Oil sees wave of fund buying on early COVID immunisation hope
Hedge funds and other money managers purchased the equivalent of 69 million barrels in the six most important petroleum futures and options contracts in the week ending on Nov. 17, according to exchange position data.
By John Kemp
LONDON: Hedge funds started to become more bullish on the outlook for oil last week amid rising hopes a successful coronavirus vaccination programme will enable the early resumption of business activity and air travel.
Hedge funds and other money managers purchased the equivalent of 69 million barrels in the six most important petroleum futures and options contracts in the week ending on Nov. 17, according to exchange position data. Portfolio managers have now purchased a total of 182 million barrels in the two most recent weeks, taking their total position in the six contracts to 539 million, the highest it has been since the start of September.
Last week’s purchases mostly consisted of the creation of new bullish long positions, in contrast to the week before, when buying was driven by the need to close out old bearish short positions.
Buying was focused on Brent (+51 million barrels) but there were purchases across the board including NYMEX and ICE WTI (+3 million), U.S. gasoline (+7 million), U.S. diesel (+1 million) and European gasoil (+6 million).
Fund managers have become much less bearish and more bullish towards crude and fuel prices, as hopes for a vaccine-driven rebound in oil consumption rise, but the shift started from a very low and pessimistic base.
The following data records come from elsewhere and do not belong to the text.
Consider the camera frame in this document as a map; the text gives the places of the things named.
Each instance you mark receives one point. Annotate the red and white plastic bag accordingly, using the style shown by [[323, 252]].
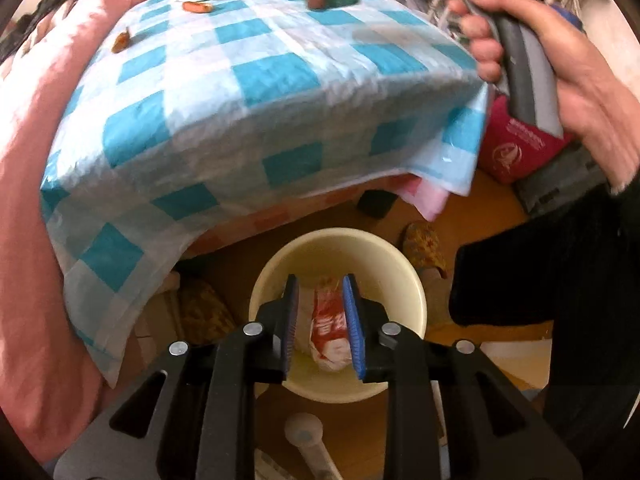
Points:
[[327, 325]]

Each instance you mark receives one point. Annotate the small orange peel piece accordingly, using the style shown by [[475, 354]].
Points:
[[197, 7], [120, 42]]

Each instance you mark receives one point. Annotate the grey fabric bag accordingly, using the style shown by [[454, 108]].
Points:
[[560, 180]]

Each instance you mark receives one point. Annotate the blue checkered tablecloth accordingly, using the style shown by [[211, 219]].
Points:
[[250, 85]]

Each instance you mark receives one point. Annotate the pink blanket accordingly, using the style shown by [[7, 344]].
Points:
[[30, 210]]

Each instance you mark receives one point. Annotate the pink cloth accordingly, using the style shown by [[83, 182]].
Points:
[[425, 197]]

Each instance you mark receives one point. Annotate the brown patterned slipper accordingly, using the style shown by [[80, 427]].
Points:
[[425, 250], [205, 310]]

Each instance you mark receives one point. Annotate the black puffer jacket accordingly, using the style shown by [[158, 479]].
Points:
[[50, 0]]

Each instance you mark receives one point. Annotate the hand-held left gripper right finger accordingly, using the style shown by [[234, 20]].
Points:
[[356, 330]]

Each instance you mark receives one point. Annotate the black block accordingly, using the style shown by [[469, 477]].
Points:
[[376, 204]]

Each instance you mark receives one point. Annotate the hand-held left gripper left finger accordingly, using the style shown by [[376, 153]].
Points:
[[290, 320]]

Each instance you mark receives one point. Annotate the person's right hand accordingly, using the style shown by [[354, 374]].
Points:
[[590, 90]]

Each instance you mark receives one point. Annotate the white plastic tube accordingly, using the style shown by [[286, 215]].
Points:
[[310, 440]]

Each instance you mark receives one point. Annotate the cream plastic bin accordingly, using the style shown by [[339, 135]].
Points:
[[340, 250]]

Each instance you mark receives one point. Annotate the person's right forearm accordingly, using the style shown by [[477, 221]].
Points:
[[550, 270]]

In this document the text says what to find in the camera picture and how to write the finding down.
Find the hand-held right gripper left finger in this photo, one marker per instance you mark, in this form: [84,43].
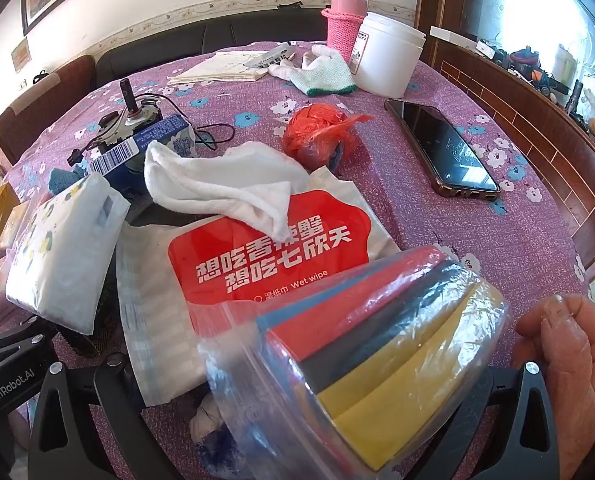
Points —
[117,385]

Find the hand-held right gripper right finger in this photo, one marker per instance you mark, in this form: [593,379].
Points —
[527,410]

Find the blue white plastic bag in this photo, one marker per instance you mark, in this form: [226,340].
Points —
[217,430]

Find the floral print tissue pack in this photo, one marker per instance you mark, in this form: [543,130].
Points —
[62,260]

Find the bag of coloured sponges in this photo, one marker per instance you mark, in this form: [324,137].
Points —
[377,350]

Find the wet wipes pack red label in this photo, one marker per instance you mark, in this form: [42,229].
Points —
[257,270]

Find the blue towel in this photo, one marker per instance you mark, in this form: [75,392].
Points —
[65,180]

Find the white towel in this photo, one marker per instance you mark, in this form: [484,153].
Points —
[217,185]

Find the blue and red toy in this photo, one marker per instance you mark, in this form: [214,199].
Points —
[312,130]

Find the person's right hand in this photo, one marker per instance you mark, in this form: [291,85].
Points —
[587,375]

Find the purple floral tablecloth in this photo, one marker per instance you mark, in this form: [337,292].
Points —
[477,240]

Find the blue carton with barcode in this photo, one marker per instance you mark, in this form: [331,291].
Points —
[147,142]

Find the brown armchair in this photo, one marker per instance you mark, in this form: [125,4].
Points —
[42,105]

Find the black round cup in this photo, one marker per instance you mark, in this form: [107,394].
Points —
[127,120]

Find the black smartphone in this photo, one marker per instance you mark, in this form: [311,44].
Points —
[445,150]

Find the wooden cabinet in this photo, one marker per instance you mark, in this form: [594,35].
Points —
[542,125]

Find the black sofa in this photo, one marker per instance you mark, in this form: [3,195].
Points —
[177,40]

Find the white glove green cuff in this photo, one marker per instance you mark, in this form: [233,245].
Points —
[327,72]

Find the white plastic jar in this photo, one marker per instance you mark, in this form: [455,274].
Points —
[387,55]

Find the pink thermos bottle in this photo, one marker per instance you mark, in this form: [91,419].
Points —
[342,20]

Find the small wall plaque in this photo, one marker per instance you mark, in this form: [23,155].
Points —
[20,56]
Even after the recent bout of buying, the hedge fund community’s net position in crude was still only in the 44th percentile for all weeks since the start of 2013, while the net position in products was in the 48th percentile.
Crude positions had risen only back to where they were four weeks previously and were still well below where they stood at the end of the second quarter and the start of the third (https://tmsnrt.rs/371Dtv7).
That suggests there is still a lot of scope for fund managers to increase their bullish positioning if news about vaccine trials and deployment remains encouraging.
Brent spot prices and calendar spreads have continued to strengthen in recent days, suggesting more buying has probably entered the market since the positions were reported at the end of last Tuesday.
Fund buying will accelerate and possibly amplify the rise in prices as the market anticipates an improvement in the consumption outlook in 2021.
The main danger is that traders’ are over-estimating the speed at which successful vaccine trials can be turned into community-wide immunisations and a resumption of normal business and international aviation.
For now the balance of price risk is probably still tilted to the upside, with potential for more position-building in the short term.
But prices will become increasingly vulnerable to an interim correction if market participants become less optimistic about the timeline and its impact on oil demand.